Another set of prominent artefacts were small 'white spots' seen in the images scan-converted from the Goldstone and Parkes pictures. These were a result of the optical conversion system. According to John Bolton, following tests of the system the 10-inch monitors were left on and burned spots on their screens. However Ed von Renouard, the Honeysuckle Creek video operator, suggested they may have been reflections from ceiling lights that somehow got into the matte black enclosures of the scan-converters through cracks and other areas. Bill Wood, the Goldstone lead video engineer, thinks they were defects in the targets of the Vidicon camera tubes and Richard Holl, the Parkes scan-converter designer and operator, agrees with him. Whatever their origin, when the images from Goldstone and Parkes were scan-converted, the spots were always present. The Goldstone pictures had a white spot located just below the centre of the screen, whereas the Parkes pictures had the spot located just above the middle of the right hand edge of the screen. The author has not been able to find any such spots on the pictures from Honeysuckle Creek. This has been fortuitous, since it has enabled the author to easily identify the sources of the pictures in the broadcasts of the moonwalk.
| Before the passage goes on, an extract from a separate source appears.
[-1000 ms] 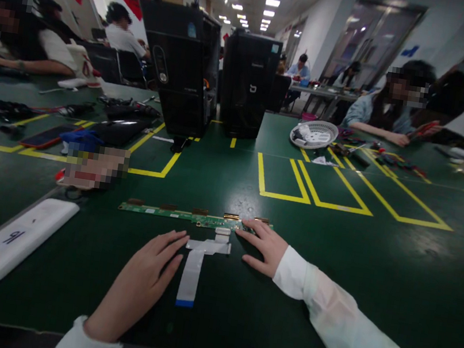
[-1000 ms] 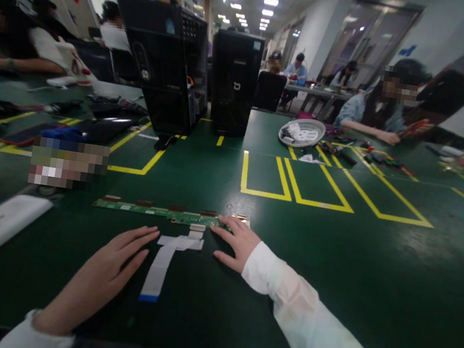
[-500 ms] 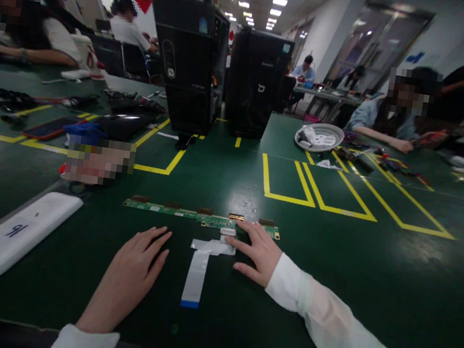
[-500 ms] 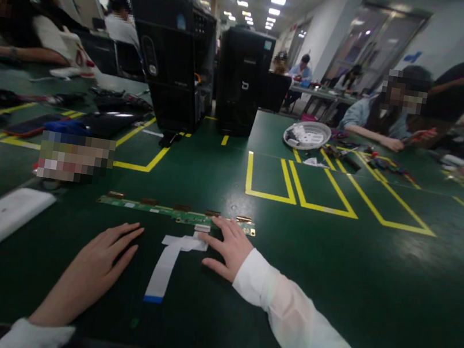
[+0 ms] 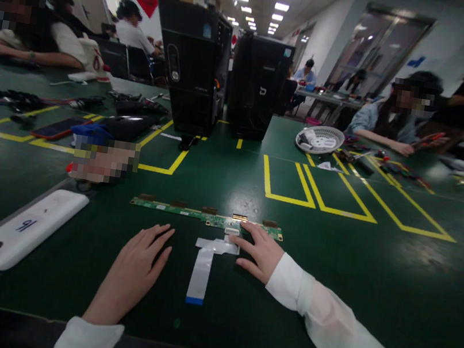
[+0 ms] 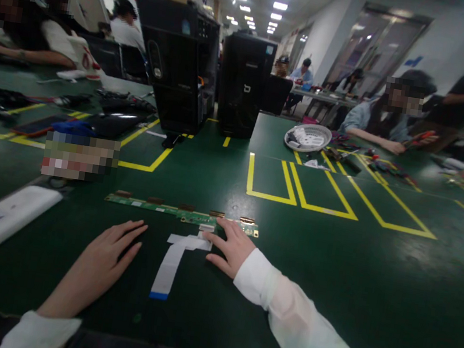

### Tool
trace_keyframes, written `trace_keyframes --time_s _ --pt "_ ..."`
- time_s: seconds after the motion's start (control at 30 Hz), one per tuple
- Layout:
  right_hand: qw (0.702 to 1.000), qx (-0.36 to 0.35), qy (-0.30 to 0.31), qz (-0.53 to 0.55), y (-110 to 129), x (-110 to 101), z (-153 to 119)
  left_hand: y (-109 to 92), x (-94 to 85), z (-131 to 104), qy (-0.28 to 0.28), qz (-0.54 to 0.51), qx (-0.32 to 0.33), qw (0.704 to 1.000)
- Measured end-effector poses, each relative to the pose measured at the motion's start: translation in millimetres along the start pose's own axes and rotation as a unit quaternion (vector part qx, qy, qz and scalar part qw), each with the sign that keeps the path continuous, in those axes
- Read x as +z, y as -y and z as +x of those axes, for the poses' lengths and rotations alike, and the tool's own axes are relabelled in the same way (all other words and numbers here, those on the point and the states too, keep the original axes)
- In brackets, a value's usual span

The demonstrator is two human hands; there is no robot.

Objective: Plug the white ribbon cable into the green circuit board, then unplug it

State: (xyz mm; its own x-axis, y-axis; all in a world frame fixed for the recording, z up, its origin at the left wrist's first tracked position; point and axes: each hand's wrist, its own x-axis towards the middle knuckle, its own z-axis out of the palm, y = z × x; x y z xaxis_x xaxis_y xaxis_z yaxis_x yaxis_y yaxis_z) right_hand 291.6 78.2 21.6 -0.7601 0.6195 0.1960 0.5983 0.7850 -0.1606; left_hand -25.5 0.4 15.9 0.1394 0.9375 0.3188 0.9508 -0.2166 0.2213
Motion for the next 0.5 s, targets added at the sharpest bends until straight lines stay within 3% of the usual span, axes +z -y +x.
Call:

An Explosion in the Scan-converter:
Photo Richard Holl: (L-R) Ted Knotts, Dick Holl and Elmer Fredd standing in front of the Parkes Scanconverter at OTC Paddington following the mission. |
"I repaired or replaced the slow scan monitor, NTSC monitor, camera, disc recorder, power supplies, and Grass Valley video equipment. The camera in the scan-converter was totally fried. The new camera did not have the inversion modification in it. I couldn't take the hardware out of the bad one to modify the new one, so I had to buy all the components in Sydney. I couldn't get the exact relays, so I had to specially design the one for Sydney. It was different to the others. Ted Knotts and Elmer Fredd came over from the USA to help with the repairs. Ted did all the logistics like getting Hewlett Packard in Sydney to fix the waveform monitor and Tektronix to fix the oscilloscope, and getting us the spare parts and tools we needed. Elmer and I would never have gotten it all done without Ted taking care of our needs. I had to perform a lot of magic, but nothing compared to the magic Elmer performed when he started working on the converter logic. I bet we replaced over a hundred transistors (all discrete components) and we were still replacing them while the boys were on their way to the Moon. We made it and so did they".